• **Work to be completed**
Tally every line of the material that includes "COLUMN", then give the tally and nothing else.

• **Dataset content**

== == ==

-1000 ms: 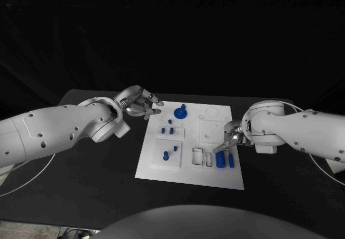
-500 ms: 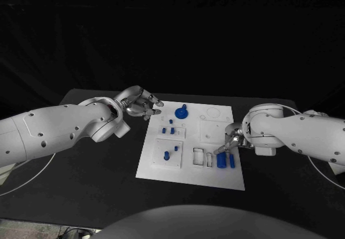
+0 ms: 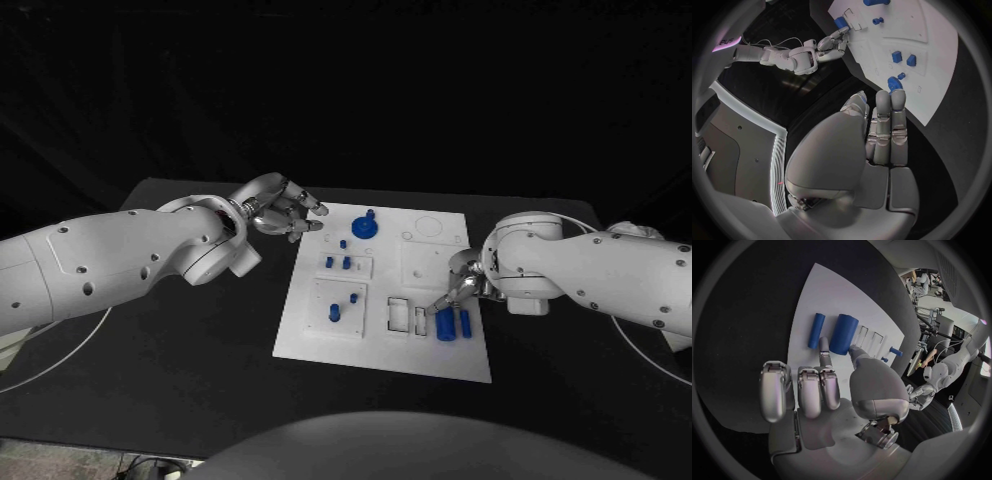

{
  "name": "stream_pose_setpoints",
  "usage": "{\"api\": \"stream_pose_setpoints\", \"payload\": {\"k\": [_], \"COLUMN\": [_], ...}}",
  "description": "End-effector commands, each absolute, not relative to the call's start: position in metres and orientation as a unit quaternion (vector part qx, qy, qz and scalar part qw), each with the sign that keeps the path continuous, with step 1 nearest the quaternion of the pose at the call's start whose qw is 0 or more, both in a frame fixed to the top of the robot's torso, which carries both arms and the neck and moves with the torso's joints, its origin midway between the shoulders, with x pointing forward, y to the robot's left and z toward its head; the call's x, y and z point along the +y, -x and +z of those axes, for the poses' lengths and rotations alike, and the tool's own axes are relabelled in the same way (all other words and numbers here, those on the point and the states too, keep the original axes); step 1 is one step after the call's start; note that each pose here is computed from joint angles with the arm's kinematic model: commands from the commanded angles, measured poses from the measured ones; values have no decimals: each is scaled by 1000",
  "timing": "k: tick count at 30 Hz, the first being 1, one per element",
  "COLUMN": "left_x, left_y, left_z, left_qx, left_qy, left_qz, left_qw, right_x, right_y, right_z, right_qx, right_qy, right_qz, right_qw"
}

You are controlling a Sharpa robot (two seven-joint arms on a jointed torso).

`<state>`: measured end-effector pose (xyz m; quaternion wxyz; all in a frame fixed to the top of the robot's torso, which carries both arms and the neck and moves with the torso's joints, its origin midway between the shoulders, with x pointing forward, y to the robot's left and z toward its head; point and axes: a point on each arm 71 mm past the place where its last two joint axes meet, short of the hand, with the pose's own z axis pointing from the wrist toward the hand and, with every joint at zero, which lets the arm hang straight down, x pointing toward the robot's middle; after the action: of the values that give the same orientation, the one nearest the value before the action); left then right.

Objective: Assemble the parts on the task board

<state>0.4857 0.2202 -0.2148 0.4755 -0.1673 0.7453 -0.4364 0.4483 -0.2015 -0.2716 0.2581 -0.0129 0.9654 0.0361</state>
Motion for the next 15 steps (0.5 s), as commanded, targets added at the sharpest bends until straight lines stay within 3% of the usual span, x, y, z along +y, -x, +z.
{"api": "stream_pose_setpoints", "payload": {"k": [1,15], "left_x": [218,218], "left_y": [-485,-485], "left_z": [-215,-215], "left_qx": [749,750], "left_qy": [166,166], "left_qz": [-439,-437], "left_qw": [468,468], "right_x": [-202,-208], "right_y": [-447,-447], "right_z": [-276,-276], "right_qx": [966,963], "right_qy": [10,-37], "right_qz": [34,58], "right_qw": [255,259]}}
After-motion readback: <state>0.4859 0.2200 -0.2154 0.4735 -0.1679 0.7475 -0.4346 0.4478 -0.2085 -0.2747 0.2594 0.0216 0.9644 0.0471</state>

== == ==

• **Response to this exercise**
2